Using the I-voice in narration can be a siren, as in Circe, for the unwary writer. Its intimacy seems like a shortcut to the type of engaging narrator used by skilled authors. What the novice doesn’t understand is that the narrative voice is merely a vehicle for telling a story. It doesn’t change the content of what is told.

This lack of understanding can hamper an author who decides to use first-person narration in order to better connect with the way people acted during a chosen historical era. In terms of content, how is historical drama broken down? You want to narrate plot events, historical research, and characters’ feelings. 

The I-voice can govern to some extent how plot events are told. Depending on how deeply inside a character’s mind you are while narrating, the actual event may be colored by emotions, to the point that the reader hardly can tell what is happening at all. Most beginning writers, however, do not have the ability to write this way. They will narrate plot events pretty much as they happen, with descriptions of physical movements, dialogue, etc. That limits the benefit of the I-voice.

This narrative voice fares worse when recording historical data. The wrong-headedness of this approach is revealed when ordinary facts are related. The description of a log cabin is the same whatever voice is being used. The spiritual beliefs of the Second Awakening are the same whatever voice is used. The I-voice actually does the author a disservice, because the distance created by cold, hard facts pushes the reader further from the person telling the story. I believe the only advantage offered is when the research is put, often literally, in the character’s hand, such as the leather reins to a horse. Note, however, that the character’s comment, which is flavored by emotion, is what makes the research intimate.

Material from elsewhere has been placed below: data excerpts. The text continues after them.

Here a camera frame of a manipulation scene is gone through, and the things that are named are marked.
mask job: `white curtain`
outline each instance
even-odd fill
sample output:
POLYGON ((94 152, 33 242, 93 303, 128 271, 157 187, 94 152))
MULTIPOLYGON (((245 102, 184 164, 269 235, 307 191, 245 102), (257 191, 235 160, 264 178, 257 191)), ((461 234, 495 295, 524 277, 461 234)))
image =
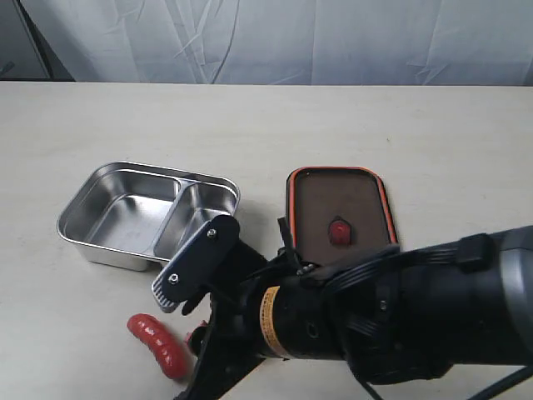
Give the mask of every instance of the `white curtain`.
POLYGON ((533 83, 531 0, 22 0, 79 81, 533 83))

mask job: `table surface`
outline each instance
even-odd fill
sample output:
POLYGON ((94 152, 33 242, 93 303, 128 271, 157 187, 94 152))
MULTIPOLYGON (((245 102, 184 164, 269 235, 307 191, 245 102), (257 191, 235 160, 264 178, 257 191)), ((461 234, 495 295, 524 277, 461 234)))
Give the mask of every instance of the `table surface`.
MULTIPOLYGON (((59 213, 104 163, 231 178, 242 236, 267 256, 281 244, 286 177, 308 165, 380 174, 405 249, 533 223, 533 88, 1 82, 0 141, 0 398, 11 400, 181 390, 126 321, 150 313, 185 334, 208 306, 164 315, 150 291, 157 271, 89 263, 56 233, 59 213)), ((467 398, 511 369, 454 367, 439 381, 378 391, 467 398)), ((225 398, 368 397, 343 362, 270 360, 225 398)))

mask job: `bolt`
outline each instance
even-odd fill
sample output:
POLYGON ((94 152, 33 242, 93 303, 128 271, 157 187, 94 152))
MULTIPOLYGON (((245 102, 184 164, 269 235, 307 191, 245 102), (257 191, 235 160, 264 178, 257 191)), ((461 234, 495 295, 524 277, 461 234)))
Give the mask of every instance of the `bolt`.
POLYGON ((168 282, 171 285, 175 285, 180 280, 180 277, 177 276, 177 273, 173 273, 170 277, 168 277, 168 282))

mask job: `red toy hot dog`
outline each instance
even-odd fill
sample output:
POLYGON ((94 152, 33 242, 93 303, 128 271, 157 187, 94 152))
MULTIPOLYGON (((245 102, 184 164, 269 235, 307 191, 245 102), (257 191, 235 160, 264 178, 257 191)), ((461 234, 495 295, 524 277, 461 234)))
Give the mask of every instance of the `red toy hot dog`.
POLYGON ((187 356, 182 345, 168 332, 165 325, 151 315, 136 314, 127 321, 127 328, 148 346, 161 370, 170 379, 187 375, 187 356))

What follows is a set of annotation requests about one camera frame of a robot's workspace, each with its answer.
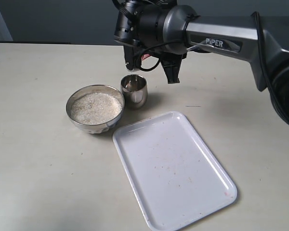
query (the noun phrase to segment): stainless steel bowl
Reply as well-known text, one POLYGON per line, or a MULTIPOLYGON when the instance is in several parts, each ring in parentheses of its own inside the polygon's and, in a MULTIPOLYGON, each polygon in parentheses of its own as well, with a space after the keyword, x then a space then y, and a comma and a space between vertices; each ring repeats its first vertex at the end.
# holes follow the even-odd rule
POLYGON ((78 91, 76 91, 74 94, 71 95, 71 97, 68 99, 67 103, 66 103, 66 113, 69 117, 69 119, 72 121, 72 123, 78 127, 79 129, 90 133, 90 134, 100 134, 102 132, 106 132, 109 129, 113 128, 121 119, 122 114, 123 114, 123 109, 124 109, 124 97, 122 95, 122 93, 111 87, 111 86, 107 86, 107 85, 91 85, 91 86, 87 86, 84 88, 79 89, 78 91), (72 105, 74 104, 74 102, 80 98, 82 98, 83 96, 87 95, 87 94, 91 94, 91 93, 105 93, 105 94, 109 94, 113 97, 115 97, 121 104, 122 106, 122 110, 119 113, 119 115, 115 118, 113 118, 112 120, 103 123, 103 124, 97 124, 97 125, 88 125, 88 124, 82 124, 79 123, 75 120, 72 119, 71 117, 71 109, 72 109, 72 105))

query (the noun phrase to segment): stainless steel cup
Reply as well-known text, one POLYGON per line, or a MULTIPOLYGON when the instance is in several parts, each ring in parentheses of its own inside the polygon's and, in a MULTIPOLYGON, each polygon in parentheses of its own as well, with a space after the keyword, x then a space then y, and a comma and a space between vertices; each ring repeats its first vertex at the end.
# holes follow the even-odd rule
POLYGON ((130 109, 141 108, 148 98, 146 79, 140 75, 125 76, 121 80, 121 91, 130 109))

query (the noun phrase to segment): white tray
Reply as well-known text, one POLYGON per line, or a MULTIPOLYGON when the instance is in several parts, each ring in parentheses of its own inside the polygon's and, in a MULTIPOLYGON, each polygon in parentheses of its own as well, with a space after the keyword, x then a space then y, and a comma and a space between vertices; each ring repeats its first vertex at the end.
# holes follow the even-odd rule
POLYGON ((113 141, 144 218, 175 231, 235 201, 235 184, 184 115, 119 128, 113 141))

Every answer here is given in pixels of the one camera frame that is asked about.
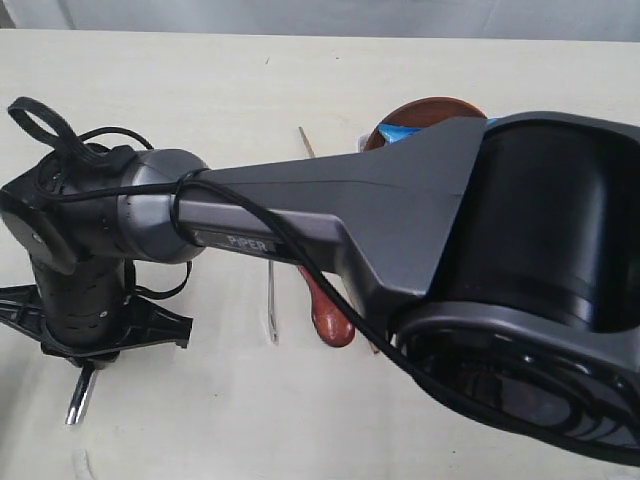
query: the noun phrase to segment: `robotic arm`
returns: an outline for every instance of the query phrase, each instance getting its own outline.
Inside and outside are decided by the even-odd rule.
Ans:
[[[133,261],[221,248],[307,268],[449,408],[640,465],[640,128],[457,117],[366,153],[209,170],[183,150],[87,143],[127,131],[77,137],[28,98],[9,113],[54,149],[0,191],[36,281],[0,290],[0,321],[44,353],[93,369],[186,347],[191,320],[144,298],[164,296],[135,285]]]

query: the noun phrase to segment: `white table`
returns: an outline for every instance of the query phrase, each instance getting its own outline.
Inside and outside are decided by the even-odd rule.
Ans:
[[[640,45],[0,31],[0,106],[37,98],[77,131],[122,125],[212,168],[319,155],[416,98],[488,115],[552,109],[640,123]],[[4,183],[47,149],[0,114]],[[0,228],[0,284],[31,282]],[[147,285],[182,267],[141,266]],[[207,251],[179,297],[187,350],[131,351],[99,375],[78,428],[63,424],[78,371],[0,329],[0,478],[71,479],[85,449],[105,479],[590,480],[635,473],[466,420],[359,336],[325,347],[296,270],[278,265],[281,344],[265,333],[266,263]]]

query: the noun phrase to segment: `brown bowl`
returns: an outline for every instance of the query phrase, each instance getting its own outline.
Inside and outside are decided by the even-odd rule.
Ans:
[[[457,98],[429,97],[415,100],[397,108],[384,117],[380,123],[402,127],[426,128],[451,117],[487,118],[476,107]],[[386,141],[376,126],[375,130],[369,135],[364,150],[384,147],[385,144]]]

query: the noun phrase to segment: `white wall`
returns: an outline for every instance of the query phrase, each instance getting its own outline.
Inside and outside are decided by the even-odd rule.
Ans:
[[[638,0],[4,1],[18,28],[640,41]]]

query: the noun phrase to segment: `red wooden handle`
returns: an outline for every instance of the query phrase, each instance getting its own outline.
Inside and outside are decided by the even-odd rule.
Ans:
[[[356,330],[342,312],[329,300],[311,278],[309,272],[298,267],[311,292],[311,320],[318,335],[330,347],[346,347],[351,343]]]

Which leads me to the best reason for choosing the first-person narrator: to record the characters’ feelings, particularly those of the protagonist. This happens to be the best reason for using a first-person narrator no matter what type of novel you’re writing. The immediacy of the voice makes emotions more vivid, and that is your main job. 

Exercise: Review the manuscript with an eye out for research passages. As you read them, ask yourself: could the point-of-view character possibly know this? Would he think about the historical data in such a dispassionate way? You may have to dumb down the research in order to make it fit within the qualities you have given the character. If you write the novel from the inside out, you will find that engaging narrator you seek.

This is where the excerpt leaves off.